The shared pursuit of practical solutions makes this summit noteworthy.

Attracting top minds from science, policy, and innovation, this annual summit focused on three things: building sustainable global health policy in the context of the G7/G20, ensuring health security in the midst of infectious disease outbreaks and global crises, and exploring how big data can link healthcare and communities.

Discussions from two very different panels of experts yielded useful insights in at least two major areas: 1) Health leadership and 2) Health access via the pharmaceutical supply chain, which I’ll share here.

Health leadership and access are massive topics but listening to cross-industry experts including big pharma, medical doctors, patient representatives, the World Health Organization, and the Minister of Health from Ghana, paves the way forward.

And that’s what we need, isn’t it? Navigational guidance through a complex web of global health issues to improve people’s lives.

WHS 2017 Workshop entitled ”Better Leadership: Improved Health; Young Physician Leaders on the Leadership We Want,” featured a panel with pharma leaders, medical experts and patient representatives.

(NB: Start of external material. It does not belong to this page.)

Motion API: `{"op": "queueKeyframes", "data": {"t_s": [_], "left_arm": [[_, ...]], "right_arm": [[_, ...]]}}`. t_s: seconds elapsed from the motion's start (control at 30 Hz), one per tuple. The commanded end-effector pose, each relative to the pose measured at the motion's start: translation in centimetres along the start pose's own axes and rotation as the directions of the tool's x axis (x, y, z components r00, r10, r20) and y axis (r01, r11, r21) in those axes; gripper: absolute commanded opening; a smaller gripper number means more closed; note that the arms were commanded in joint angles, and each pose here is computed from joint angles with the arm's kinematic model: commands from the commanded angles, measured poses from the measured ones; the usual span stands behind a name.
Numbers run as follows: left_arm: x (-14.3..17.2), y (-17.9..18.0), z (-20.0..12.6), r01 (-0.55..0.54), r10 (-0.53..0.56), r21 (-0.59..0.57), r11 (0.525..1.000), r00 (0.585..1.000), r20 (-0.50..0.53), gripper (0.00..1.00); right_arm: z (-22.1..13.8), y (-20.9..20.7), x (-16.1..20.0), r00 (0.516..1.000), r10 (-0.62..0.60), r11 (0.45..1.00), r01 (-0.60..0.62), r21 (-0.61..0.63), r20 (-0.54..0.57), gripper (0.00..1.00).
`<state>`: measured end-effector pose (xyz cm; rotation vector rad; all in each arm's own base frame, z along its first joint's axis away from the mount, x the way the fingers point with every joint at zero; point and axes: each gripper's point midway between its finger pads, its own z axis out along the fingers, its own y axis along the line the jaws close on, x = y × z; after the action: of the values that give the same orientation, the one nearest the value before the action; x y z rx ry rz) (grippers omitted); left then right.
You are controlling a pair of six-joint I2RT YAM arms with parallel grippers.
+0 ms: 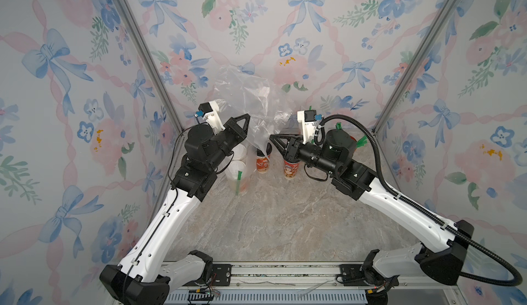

1. “Come With Me” Leadership in Health

Good leadership is crucial to any successful organization or industry and is based on listening and empathy. As SAP CEO Bill McDermott says of true leadership, we have to ‘listen completely’.

In healthcare, sometimes decision-makers have top-notch medical preparedness but not necessarily formal leadership skills. To close that gap, there needs to be engagement of physicians in leadership training. I learned more about a group facilitating this training called the InterAcademy Partnership ( IAP) for Health Young Physician Leaders (YPL) from a panel in the “Africa” room at the World Health Summit in Berlin.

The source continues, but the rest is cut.